I am unable to cease me’ reading o’ the tome’s pages. I ‘ave read little, but I will continue to devour its archaic knowledge. It is no’ an easy journey, for each page I ‘ave read illuminates previous passages to me and I am forced to return to them. I canno’ stop, the way is now open to me and like a creature possess’d I delve further, deeper. How can I turn away from the truth when it sits innocently atop me’ desk?
I am no’ sure wheth’r it is due to the tome’s presence, but a bligh’ came upon Dunshire this nigh’. I and the Deputy Sheriff, Angelica Woodstock, ‘ad been discussin’ the lack o’ Big’un raids and the ‘istory o’ Knoxism. I felt anger flourish within me as I ‘eard tha’ us ‘alflings were forced to become Cannonists les’ we desired to be put to the sword. A part o’ me fears that me’ ‘eresy will bring those same swords upon me.
Angelica and I ‘ad scarced finished our conversation, when a ghas’ly scream consum’d the Dunshire Woods. We fled, to the village centre, waitin’ to see wha’ manner o’ creature ‘ad come to bring furth’r misery to Dunshire. A shadow’d figure drifted slowly towards us, and in its wake the bountiful wildlife o’ Dunshire turned to ash.
Terror savagely grabbed me’ ‘eart and I ‘eard Angelica’s breath ‘itch besides me. Fortunately she is one o’ the bravest ‘alflings I know. She demanded tha’ the creature tell us why it ‘ad come to Dunshire, a peaceful village. The blackened monstrosity paused its glidin’, and what I could only barely call its face, turned to us. The insides of me’ mouth withered and me’ blood felt afire, yet a small part o’ me felt a damming desire. In desperation I whisper’d a prayer, it was only once I finished, tha’ I realised it ‘ad been to Arugula. I do not know wheth’r it is coincidence, I doubt it, but as soon as the words wormed their way from me’ mouth it began to rain.

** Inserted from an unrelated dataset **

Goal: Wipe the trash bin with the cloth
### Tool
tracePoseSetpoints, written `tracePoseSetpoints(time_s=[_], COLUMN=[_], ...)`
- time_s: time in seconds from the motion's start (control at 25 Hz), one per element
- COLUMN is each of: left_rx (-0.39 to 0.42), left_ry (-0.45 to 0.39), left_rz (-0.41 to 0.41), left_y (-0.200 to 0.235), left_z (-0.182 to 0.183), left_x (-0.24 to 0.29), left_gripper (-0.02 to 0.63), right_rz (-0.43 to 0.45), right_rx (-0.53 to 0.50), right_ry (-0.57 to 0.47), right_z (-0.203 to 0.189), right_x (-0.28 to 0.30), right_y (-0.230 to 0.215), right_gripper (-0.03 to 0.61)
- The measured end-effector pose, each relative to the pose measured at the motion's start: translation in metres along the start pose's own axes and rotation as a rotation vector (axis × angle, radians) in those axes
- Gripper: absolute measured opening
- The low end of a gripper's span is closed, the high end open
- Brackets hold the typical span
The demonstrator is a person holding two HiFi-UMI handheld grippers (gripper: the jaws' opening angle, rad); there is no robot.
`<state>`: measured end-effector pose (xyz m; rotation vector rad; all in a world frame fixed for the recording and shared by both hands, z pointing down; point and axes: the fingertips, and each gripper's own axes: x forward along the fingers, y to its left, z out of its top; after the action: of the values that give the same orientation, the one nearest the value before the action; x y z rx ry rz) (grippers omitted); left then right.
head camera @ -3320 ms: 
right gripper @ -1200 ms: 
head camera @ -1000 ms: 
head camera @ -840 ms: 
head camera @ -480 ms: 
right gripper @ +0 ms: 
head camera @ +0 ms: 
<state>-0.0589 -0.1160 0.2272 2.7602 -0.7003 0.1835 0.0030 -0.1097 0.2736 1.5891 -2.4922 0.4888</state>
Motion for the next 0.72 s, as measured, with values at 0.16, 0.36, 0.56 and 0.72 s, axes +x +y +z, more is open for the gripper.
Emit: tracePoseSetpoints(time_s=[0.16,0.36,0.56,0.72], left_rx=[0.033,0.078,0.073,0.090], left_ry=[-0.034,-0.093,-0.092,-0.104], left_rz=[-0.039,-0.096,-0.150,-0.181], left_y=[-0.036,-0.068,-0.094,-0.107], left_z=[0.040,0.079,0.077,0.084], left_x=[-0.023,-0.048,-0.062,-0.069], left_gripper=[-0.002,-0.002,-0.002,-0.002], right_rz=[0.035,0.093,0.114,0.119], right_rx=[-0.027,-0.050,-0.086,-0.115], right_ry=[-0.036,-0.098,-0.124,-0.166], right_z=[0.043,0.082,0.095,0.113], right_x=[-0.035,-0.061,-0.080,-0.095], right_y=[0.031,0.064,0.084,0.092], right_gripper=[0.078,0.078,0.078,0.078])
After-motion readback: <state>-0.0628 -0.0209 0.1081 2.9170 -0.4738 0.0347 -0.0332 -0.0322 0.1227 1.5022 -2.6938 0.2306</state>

The creature laughed, drifting away, tellin’ us tha’ we were unworthy of its time. Perhaps we were or perhaps it fear’d me’ prayer. I know not, but I am drawn furth’r to the dark tome which sits upon me’ desk. If such a creature migh’ fear those words then perhaps the other Big’uns will too? Has the salvation of the ‘alfling’s come to me? Will the secrets of this tome finally save us from the Big’un menace? I ‘ope so. The madness within me has begun to move and I ‘ear its laughter echo throughout me’ mind.
Trixie’s Journal, a Halfling’s desperate cry. - IV
Me’ fingers drip along the worn pages o’ this tome as I whisper each an’ every word aloud. Each passage ‘as been burnt into me’ mind and a twisted smile graces me’ features. I ‘ave found some comfor’ in this madness which consumes me. The shadows o’ me study ‘ave morphed into twisted tentacle-like appendages. I ‘ave not seen one directly yet they wait jus’ in the corner of me’ eyes. I believe tha’ I shall understand these thin’s more once I delve deep’r into Arugula’s cruel embrace.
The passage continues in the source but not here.